Hi,
I don’t seem to get my head around this one.
dA and dA_prev have different shapes. The comments suggest to run the loops in range (n_H, n_W, and n_C)
If I do that I get a problem when I want to update the last slice:
dA_prev[i, vert_start: vert_end, horiz_start: horiz_end, c]
It has shape(2,1) and thus da[…] * mask cannot be broadcast (because it has shape(2,2)
Do you have any hints what might be the correct way to solve this? I think I overlook something crucial here.
I’d really love to understand how this works.
Bear in mind that you’re not dealing with the whole “image” there, just with the current filter “patch”. The dimensions you show on the LHS look correct. And the difference between the vert_start
and vert_end
should be the filter size, right? So why is that not the same on the RHS? Are you sure you correctly included the stride in the vert_start
and horiz_start
calculations? That’s the most common error. If you got that correct in the forward case, it’s the same here, right?

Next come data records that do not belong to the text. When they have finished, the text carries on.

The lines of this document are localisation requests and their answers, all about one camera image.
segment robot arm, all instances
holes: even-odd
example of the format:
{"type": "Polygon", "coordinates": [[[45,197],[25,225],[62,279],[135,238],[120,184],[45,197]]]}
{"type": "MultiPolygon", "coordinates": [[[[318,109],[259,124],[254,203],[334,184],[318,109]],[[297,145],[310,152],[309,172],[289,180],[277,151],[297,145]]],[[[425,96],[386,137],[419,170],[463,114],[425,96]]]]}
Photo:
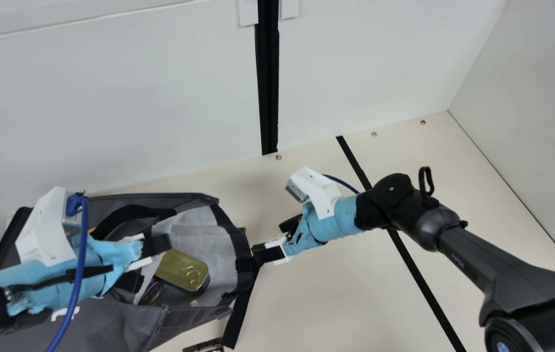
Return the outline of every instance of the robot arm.
{"type": "Polygon", "coordinates": [[[555,352],[555,272],[530,265],[468,232],[468,223],[432,198],[429,168],[420,170],[419,179],[417,190],[409,176],[389,175],[367,192],[337,200],[329,218],[320,219],[316,204],[306,203],[296,230],[256,245],[255,254],[267,257],[273,251],[273,258],[283,258],[276,263],[283,263],[332,239],[394,227],[423,249],[447,256],[484,293],[478,322],[486,327],[488,351],[555,352]]]}
{"type": "MultiPolygon", "coordinates": [[[[0,270],[0,330],[33,326],[54,310],[102,297],[125,272],[151,263],[150,257],[158,254],[150,245],[144,248],[141,234],[119,242],[95,241],[87,234],[87,214],[83,192],[54,187],[37,201],[16,240],[21,264],[0,270]]],[[[160,249],[170,249],[171,243],[166,245],[160,249]]]]}

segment blue cable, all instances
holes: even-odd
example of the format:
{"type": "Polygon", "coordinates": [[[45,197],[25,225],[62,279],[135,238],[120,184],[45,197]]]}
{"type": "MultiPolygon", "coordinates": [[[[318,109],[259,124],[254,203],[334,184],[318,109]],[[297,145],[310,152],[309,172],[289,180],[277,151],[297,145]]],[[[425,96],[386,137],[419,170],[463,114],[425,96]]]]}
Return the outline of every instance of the blue cable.
{"type": "Polygon", "coordinates": [[[56,332],[56,336],[52,339],[52,342],[47,346],[45,352],[53,352],[58,345],[60,345],[61,340],[65,336],[71,323],[71,318],[74,316],[74,310],[76,310],[76,305],[80,297],[80,288],[82,287],[82,280],[84,276],[84,262],[86,261],[86,247],[88,241],[88,198],[82,198],[82,224],[80,227],[80,249],[78,252],[78,263],[76,266],[76,278],[74,279],[74,289],[71,292],[71,297],[69,298],[69,305],[67,306],[67,314],[63,318],[63,323],[61,327],[56,332]]]}
{"type": "Polygon", "coordinates": [[[341,180],[340,178],[331,176],[331,175],[325,175],[323,174],[323,176],[325,176],[326,178],[329,178],[330,180],[334,181],[334,182],[338,182],[341,185],[344,185],[345,187],[349,188],[349,190],[351,190],[351,192],[354,192],[355,194],[359,194],[360,192],[358,192],[357,189],[354,189],[354,187],[351,187],[351,185],[343,180],[341,180]]]}

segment gold can lid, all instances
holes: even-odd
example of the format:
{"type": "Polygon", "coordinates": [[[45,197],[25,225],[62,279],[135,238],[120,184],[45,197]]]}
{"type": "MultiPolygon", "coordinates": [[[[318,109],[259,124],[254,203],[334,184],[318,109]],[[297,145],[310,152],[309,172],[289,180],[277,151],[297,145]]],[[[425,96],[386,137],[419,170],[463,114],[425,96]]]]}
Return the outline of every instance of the gold can lid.
{"type": "Polygon", "coordinates": [[[208,277],[208,265],[171,249],[164,253],[155,275],[184,290],[196,292],[208,277]]]}

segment white floor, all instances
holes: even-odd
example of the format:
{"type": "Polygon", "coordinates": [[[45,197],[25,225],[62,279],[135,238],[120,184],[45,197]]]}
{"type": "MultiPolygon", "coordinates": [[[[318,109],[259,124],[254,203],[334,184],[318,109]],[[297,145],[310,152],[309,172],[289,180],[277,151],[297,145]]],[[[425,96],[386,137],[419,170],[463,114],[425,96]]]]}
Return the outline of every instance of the white floor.
{"type": "MultiPolygon", "coordinates": [[[[555,270],[553,241],[447,112],[345,138],[371,183],[394,172],[415,181],[419,167],[429,165],[434,196],[467,220],[471,232],[555,270]]],[[[280,160],[275,155],[251,158],[118,193],[215,196],[255,244],[279,235],[278,223],[300,212],[284,190],[300,167],[363,189],[334,139],[279,154],[280,160]]],[[[425,252],[401,236],[467,351],[485,350],[477,323],[483,294],[441,254],[425,252]]],[[[157,351],[179,352],[221,336],[225,323],[214,321],[186,332],[157,351]]],[[[285,265],[265,265],[236,350],[448,352],[452,347],[390,238],[376,230],[309,250],[285,265]]]]}

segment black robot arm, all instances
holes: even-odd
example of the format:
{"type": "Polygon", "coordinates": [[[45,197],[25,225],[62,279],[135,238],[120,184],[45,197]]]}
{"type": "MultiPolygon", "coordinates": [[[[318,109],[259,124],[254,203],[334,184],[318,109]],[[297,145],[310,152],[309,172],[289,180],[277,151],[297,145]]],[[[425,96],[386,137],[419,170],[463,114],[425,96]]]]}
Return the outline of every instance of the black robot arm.
{"type": "Polygon", "coordinates": [[[380,180],[358,196],[356,225],[394,227],[423,249],[445,254],[485,295],[478,321],[487,328],[488,351],[555,352],[555,272],[468,232],[458,214],[432,198],[428,167],[419,181],[417,190],[405,174],[380,180]]]}

Thank you very much for your answer @paulinpaloalto. I checked again my calculation of vert_start and vert_end and horiz_start. horiz_end. It is correct as far as I see (the same as in the forward case). The issue here is that dA has the shape (5,4,2,2) and the filter size is 2 and stride is 1. In that case the calculation of start and endpoints does not work, as expected as when h becomes 1 horiz_start would be 1 and horiz_end would be 3 in which case the filter patch would only “cover” one column and have nothing to overlap for the secon column. I found no hints on how to hanle that case. Do I need to pad dA ?
The shape of the RHS of the assignment is determined by two different means depending on whether it is the “max” or “average” case, right? In the “max” case it is determined by a_slice_prev
which gets passed to create_mask_from_window
. In the average case, it is defined as the shape of the filter and then passed to distribute_value
, right? In which case are you seeing the failure?
Thanks again for your response!
I’m seeing the failure in the max case.
I have this:
{moderator edit - solution code removed}
for h=0 and w=1 I get the error message:
non-broadcastable output operand with shape (2,1) doesn’t match the broadcast shape (2,2)
because in this case horiz_start is 1 horiz_end is 3 but the shape of dA_prev is (5,4,2,2) the slice will have shape (2,1) …
Is there something wrong with my h and w values or do I need to handle the case when the filter window goes beyond the bounds of the data ?
I think the problem is simple: when you “slice” a_prev
you are omitting the “samples” dimension, but maybe you did that as a precursor to this logic. What is the shape of the resulting a_prev_slice
? Here’s what I get in code that works:
a_slice_prev.shape = (2, 2)
Or maybe there is something wrong with your create_mask_from_window
logic. Here’s the shape of the mask that I get:
mask.shape = (2, 2)
Actually in my previous reply, I had only looked at your code, not the rest of your message. I think the point is the w = 1 is not a valid starting point, right? Precisely because it “steps” you off the end of the array. All the positions should allow 2 x 2 shape, because that’s the filter size. So maybe the problem is that your loop limits are wrong. E.g. maybe you have switched h and w. h is height, not horizontal, right?
That’s what puzzles me. I think I have everything correct here. But maybe I’m just blind now …
{moderator edit - solution code removed}
Looks correct, doesn’t it?
Since stride is 1 and n_W is 2i n this example, in the for loop w will take on the values 0 and then 1. So the stride is smaller than the filter size here, which is a case I don’t handle in the code yet. But I have also now idea how it should be handled.
I agree your logic looks correct. You should not need to do anything more with stride than what you did. I am away from my computer for 3 more hours, so I can’t really compare code. Maybe we are back to the theory about the mask computation routine …
Sorry, I wasn’t thinking clearly in my previous responses. It is the same issue in backward prop that it is in forward prop: the input space and the output space are different shapes. Here (as in forward prop) you are looping over the output space, but you are applying the gradients to the input space where the shapes are different. Here are the shapes:
A_prev.shape = (5, 5, 3, 2)
dA.shape = (5, 4, 2, 2)
The w dimension of A_prev
is 3. So w = 1 in the output space is legit and it maps to w_Prev
= 1 length 2, so the last index is 2 and it fits and does not run off the end of anything.
So I think we’re down to your mask
value being the wrong shape for some reason.
1 Like
Great thank you. Your last comment about hte shape of the mask pushed me in the right direction. In the end I initialized dA_prev to the wrong shape. I used dA.shape instead of A_prev.shape. As I assumed I was blind on that spot, for some reason now all works as expected. Thanks again for your support!